WHAT YOU NEED TO DO: Send back the entries exactly as they were given.

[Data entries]

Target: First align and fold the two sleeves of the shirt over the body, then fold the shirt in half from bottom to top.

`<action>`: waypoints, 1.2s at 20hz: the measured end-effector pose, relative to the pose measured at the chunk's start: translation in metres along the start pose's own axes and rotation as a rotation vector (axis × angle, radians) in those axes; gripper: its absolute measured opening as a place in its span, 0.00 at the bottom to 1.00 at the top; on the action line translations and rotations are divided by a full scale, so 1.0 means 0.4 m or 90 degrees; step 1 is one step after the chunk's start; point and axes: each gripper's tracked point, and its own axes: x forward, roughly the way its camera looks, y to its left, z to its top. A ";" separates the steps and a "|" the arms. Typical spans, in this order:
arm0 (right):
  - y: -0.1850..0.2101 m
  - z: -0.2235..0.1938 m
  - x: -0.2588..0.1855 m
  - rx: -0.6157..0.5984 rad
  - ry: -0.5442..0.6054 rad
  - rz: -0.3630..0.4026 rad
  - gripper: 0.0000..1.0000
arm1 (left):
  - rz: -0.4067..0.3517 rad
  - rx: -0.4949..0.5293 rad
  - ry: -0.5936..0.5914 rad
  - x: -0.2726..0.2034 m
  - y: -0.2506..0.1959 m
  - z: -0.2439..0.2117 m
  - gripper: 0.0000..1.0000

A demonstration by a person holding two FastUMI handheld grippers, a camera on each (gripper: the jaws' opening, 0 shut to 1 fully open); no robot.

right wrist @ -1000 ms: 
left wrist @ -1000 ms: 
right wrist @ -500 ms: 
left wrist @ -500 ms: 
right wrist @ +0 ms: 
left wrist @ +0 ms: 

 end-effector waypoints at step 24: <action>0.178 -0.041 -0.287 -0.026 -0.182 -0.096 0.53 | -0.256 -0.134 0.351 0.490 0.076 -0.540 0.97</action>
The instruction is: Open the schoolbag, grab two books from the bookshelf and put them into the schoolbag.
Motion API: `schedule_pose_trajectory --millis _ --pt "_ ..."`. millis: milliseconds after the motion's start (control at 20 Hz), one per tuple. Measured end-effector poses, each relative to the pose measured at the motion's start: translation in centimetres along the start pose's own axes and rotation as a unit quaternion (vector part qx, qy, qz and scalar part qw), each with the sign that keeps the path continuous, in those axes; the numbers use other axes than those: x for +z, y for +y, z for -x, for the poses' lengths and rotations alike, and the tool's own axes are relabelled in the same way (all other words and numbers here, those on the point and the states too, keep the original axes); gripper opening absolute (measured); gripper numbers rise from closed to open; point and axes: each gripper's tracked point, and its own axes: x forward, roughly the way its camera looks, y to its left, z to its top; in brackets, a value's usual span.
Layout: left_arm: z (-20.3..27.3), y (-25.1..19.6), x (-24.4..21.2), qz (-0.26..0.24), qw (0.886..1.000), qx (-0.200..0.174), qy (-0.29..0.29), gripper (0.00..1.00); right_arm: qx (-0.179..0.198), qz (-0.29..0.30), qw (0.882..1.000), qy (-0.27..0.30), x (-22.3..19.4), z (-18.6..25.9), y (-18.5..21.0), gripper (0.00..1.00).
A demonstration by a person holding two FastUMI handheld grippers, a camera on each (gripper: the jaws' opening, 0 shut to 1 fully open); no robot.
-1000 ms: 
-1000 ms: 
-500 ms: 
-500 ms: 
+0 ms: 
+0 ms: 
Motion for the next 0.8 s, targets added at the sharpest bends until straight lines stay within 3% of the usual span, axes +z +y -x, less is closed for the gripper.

RESPONSE:
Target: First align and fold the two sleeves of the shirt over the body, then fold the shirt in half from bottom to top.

`<action>`: waypoints, 1.2s at 20hz: the measured end-effector pose, relative to the pose measured at the chunk's start: translation in metres along the start pose's own axes and rotation as a rotation vector (axis × angle, radians) in those axes; gripper: its absolute measured opening as a place in its span, 0.00 at the bottom to 1.00 at the top; on the action line translations and rotations are divided by a full scale, so 1.0 means 0.4 m or 90 degrees; step 1 is one step after the chunk's start; point and axes: each gripper's tracked point, and its own axes: x forward, roughly the way its camera looks, y to its left, z to its top. A ";" separates the steps and a "|" the arms. Typical spans, in this order:
arm0 (right):
  - y: -0.1850..0.2101 m
  - z: -0.2235..0.1938 m
  - x: -0.2588..0.1855 m
  - rx: -0.6157..0.5984 rad
  - ry: -0.5442..0.6054 rad
  - rz: -0.3630..0.4026 rad
  - gripper: 0.0000..1.0000
arm1 (left):
  - rz: -0.4067..0.3517 rad
  - rx: -0.4949..0.5293 rad
  - ry: -0.5936..0.5914 rad
  - x: -0.2726..0.2034 m
  - y: -0.2506..0.1959 m
  - z: -0.2439..0.2117 m
  - gripper: 0.0000..1.0000

A demonstration by a person holding two FastUMI handheld grippers, a camera on each (gripper: the jaws' opening, 0 shut to 1 fully open); no robot.

right wrist @ -1000 ms: 
left wrist @ -1000 ms: 
right wrist @ -500 ms: 
left wrist @ -500 ms: 
right wrist @ +0 ms: 
left wrist @ +0 ms: 

 end-effector waypoints at step 24: <action>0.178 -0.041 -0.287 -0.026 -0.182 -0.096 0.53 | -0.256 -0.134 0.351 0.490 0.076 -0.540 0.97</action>
The instruction is: Open the schoolbag, grab two books from the bookshelf and put them into the schoolbag.
Motion API: `schedule_pose_trajectory --millis _ --pt "_ ..."`. millis: milliseconds after the motion's start (control at 20 Hz), one per tuple. Measured end-effector poses, each relative to the pose measured at the motion's start: translation in centimetres along the start pose's own axes and rotation as a unit quaternion (vector part qx, qy, qz and scalar part qw), each with the sign that keeps the path continuous, in those axes; the numbers use other axes than those: x for +z, y for +y, z for -x, for the poses' lengths and rotations alike, and the tool's own axes are relabelled in the same way (all other words and numbers here, those on the point and the states too, keep the original axes); gripper opening absolute (measured); gripper numbers rise from closed to open; point and axes: each gripper's tracked point, and its own axes: x forward, roughly the way its camera looks, y to its left, z to its top; in brackets, a value's usual span.
Layout: left_arm: z (-20.3..27.3), y (-25.1..19.6), x (-24.4..21.2), qz (-0.26..0.24), qw (0.886..1.000), qx (-0.200..0.174), qy (-0.29..0.29), gripper (0.00..1.00); right_arm: qx (-0.179..0.198), qz (-0.29..0.30), qw (0.882..1.000), qy (-0.27..0.30), x (-22.3..19.4), z (-18.6..25.9), y (-18.5..21.0), gripper (0.00..1.00).
A demonstration by a person holding two FastUMI handheld grippers, a camera on each (gripper: the jaws' opening, 0 shut to 1 fully open); no robot.
-1000 ms: 
-1000 ms: 
-500 ms: 
-500 ms: 
+0 ms: 
+0 ms: 
Motion for the next 0.8 s, targets added at the sharpest bends until straight lines stay within 3% of the usual span, axes +z +y -x, less is closed for the gripper.

No additional output is expected for this exercise.